The Debate Over Universal Childcare: What Is Really Going On?

Have you noticed that we keep talking about universal childcare in the United States, but, with the exception of a handful of states and cities, it never happens? Nearly all of the current Democratic candidates for president are promising it, but this has happened before without legislation ever passing at the federal level. We know that the United States is one of the few Western industrialized nations that does not provide subsidized childcare for working parents. Why not?

Claire Cain Miller of the New York Times writes that the reasons are not economic. She notes that substantial research shows that children and parents benefit from access to affordable or free day care:

  • Women being in the workforce helps the economy and is economically beneficial for families.

Miller notes, though, that conflicting beliefs in US society create resistance to universal childcare. She describes some examples of the conflicts:

  • Both parents work in two-thirds of American families: 93 percent of fathers and 72 percent of mothers with children at home are in the labor force. Yet one-third of Democrats surveyed by the Pew Research Center say that one parent staying at home is ideal. In another study, nearly half of Americans said one parent should stay home. These statistics conflict with the reality of the lives of Americans.

As described by Miller, most women and men who are parents of young children work. Yet Christina Caron of the New York Times notes that the lack of affordable childcare creates a significant financial stress for families.

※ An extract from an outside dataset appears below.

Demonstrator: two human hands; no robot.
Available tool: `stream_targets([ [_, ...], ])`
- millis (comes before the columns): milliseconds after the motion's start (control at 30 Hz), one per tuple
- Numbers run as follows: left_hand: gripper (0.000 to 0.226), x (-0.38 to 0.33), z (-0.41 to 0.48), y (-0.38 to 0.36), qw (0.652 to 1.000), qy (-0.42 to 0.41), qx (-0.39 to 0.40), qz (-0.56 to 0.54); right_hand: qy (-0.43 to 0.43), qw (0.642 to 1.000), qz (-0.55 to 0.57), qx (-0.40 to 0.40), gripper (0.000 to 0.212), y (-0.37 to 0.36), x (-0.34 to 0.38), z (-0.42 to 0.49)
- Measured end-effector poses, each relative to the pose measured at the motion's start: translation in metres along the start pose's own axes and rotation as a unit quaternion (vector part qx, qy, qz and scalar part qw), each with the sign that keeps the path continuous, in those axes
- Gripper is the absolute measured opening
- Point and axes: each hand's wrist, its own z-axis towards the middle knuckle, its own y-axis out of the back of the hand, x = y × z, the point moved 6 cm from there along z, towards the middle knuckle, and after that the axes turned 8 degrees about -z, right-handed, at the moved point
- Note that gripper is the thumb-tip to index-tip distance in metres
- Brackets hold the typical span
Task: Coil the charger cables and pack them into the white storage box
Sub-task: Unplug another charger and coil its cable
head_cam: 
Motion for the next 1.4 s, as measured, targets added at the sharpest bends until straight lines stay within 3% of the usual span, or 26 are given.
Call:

A study by NYT Parenting, based on data collected by YouGov, an international polling and market research firm, found these worrying statistics:

  • Almost 60 percent of parents around the country with children enrolled in preschool or day care reported that the costs created a significant financial strain.

The moral ambivalence in the United States about whether mothers belong in the home rather than in the workforce is still actively blocking progress on achieving universal childcare. Miller notes that “Americans are more likely to believe in gender equality in work and politics than in the home”-but we can’t have one without the other. It’s time to move on from the moral ambivalence embedded in our culture about mothers working.

Anne Litwin, Ph.D. is an Organizational Development and Human Resources Consultant, Keynote Speaker, and Author of ‘New Rules for Women: Revolutionizing the Way Women Work Together.’

Originally published at https://www.annelitwin.com on August 22, 2019.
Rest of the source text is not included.